What you are asked to do: The answer must consist solely of the line that contains "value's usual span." and all subsequent lines of the data, each reproduced exactly.

++++++++

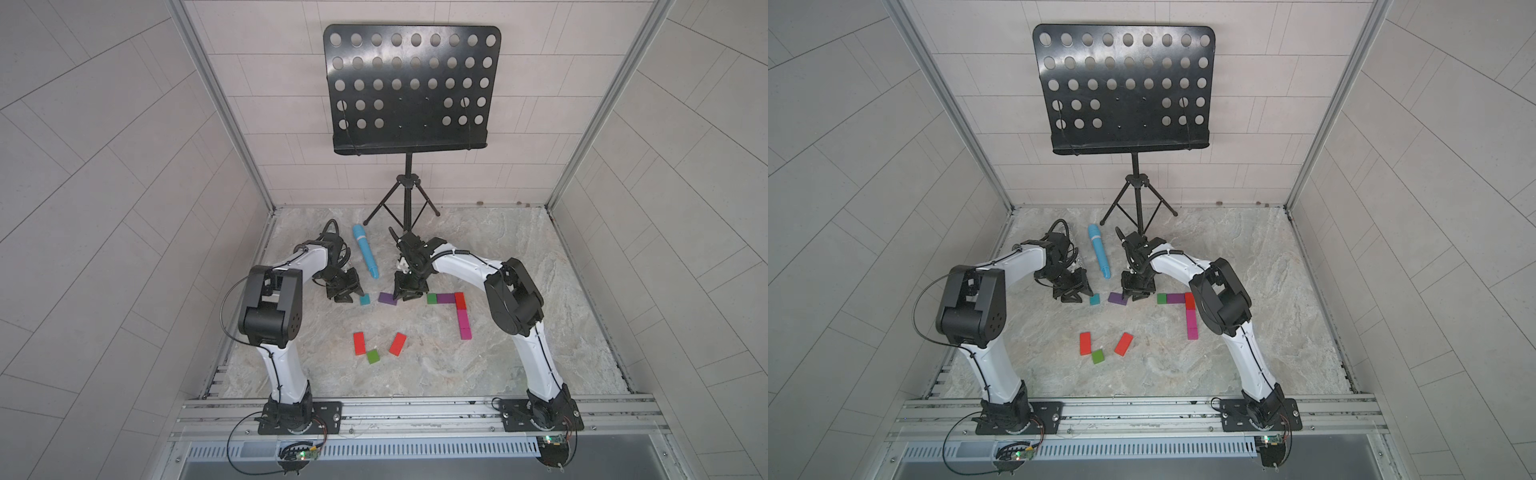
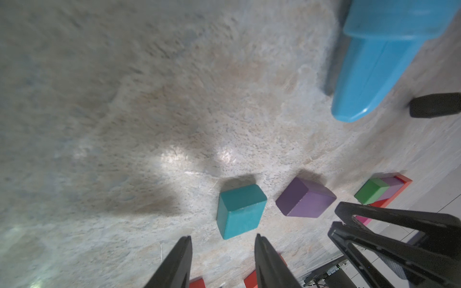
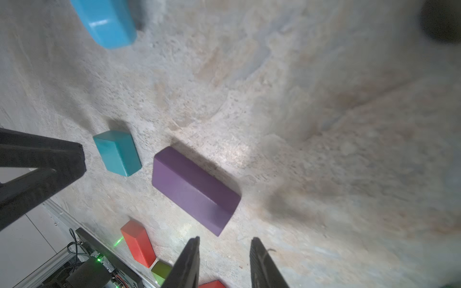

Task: Assemble the number 7 with building blocks
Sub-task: Assemble the building block at the center of the board.

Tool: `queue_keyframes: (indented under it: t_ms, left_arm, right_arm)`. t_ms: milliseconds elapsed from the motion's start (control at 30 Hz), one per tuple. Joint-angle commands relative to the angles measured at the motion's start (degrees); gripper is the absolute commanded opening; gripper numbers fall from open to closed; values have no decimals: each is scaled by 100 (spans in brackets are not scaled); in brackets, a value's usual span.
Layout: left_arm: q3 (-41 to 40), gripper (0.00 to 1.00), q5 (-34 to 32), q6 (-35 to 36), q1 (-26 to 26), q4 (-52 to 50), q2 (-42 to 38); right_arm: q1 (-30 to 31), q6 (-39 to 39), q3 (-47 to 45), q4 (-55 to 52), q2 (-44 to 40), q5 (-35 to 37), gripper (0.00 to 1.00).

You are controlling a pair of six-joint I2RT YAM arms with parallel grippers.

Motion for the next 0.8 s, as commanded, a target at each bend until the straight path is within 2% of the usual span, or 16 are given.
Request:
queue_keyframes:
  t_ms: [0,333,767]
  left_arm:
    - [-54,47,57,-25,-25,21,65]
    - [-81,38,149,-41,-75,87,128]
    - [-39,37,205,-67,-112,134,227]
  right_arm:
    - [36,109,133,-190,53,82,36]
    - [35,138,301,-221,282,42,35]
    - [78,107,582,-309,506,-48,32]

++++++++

Task answer:
Tool: `queue_keyframes: (indented under it: t_ms, left_arm, right_arm)`. t_ms: milliseconds elapsed from the motion's start (control at 30 Hz), one per tuple. Joint-angle commands relative to the angles measured at the motion's start (degrees); gripper is the absolute commanded opening; gripper numbers fall from open to closed; values have no decimals: each is scaled by 100 (spans in brackets are not scaled); in brackets, a value's usual span.
Layout: left_arm: q3 (-41 to 40), gripper (0.00 to 1.00), q5 (-34 to 32), q6 (-35 to 36), q1 (-26 to 26), q4 (-52 to 50), q2 (-42 to 38); right_arm: q1 (-30 to 31), q6 (-39 to 39), q3 (-47 to 45), q4 (-55 to 52), q2 (-44 to 40), q5 (-35 to 37), gripper (0.00 to 1.00).

You are controlling a pair of six-joint I2RT YAM arms with parallel grippers.

Motion for the next 0.8 s, as commanded, a target at each bend until the straight path is within 2% of the usual span, or 16 are given.
Request:
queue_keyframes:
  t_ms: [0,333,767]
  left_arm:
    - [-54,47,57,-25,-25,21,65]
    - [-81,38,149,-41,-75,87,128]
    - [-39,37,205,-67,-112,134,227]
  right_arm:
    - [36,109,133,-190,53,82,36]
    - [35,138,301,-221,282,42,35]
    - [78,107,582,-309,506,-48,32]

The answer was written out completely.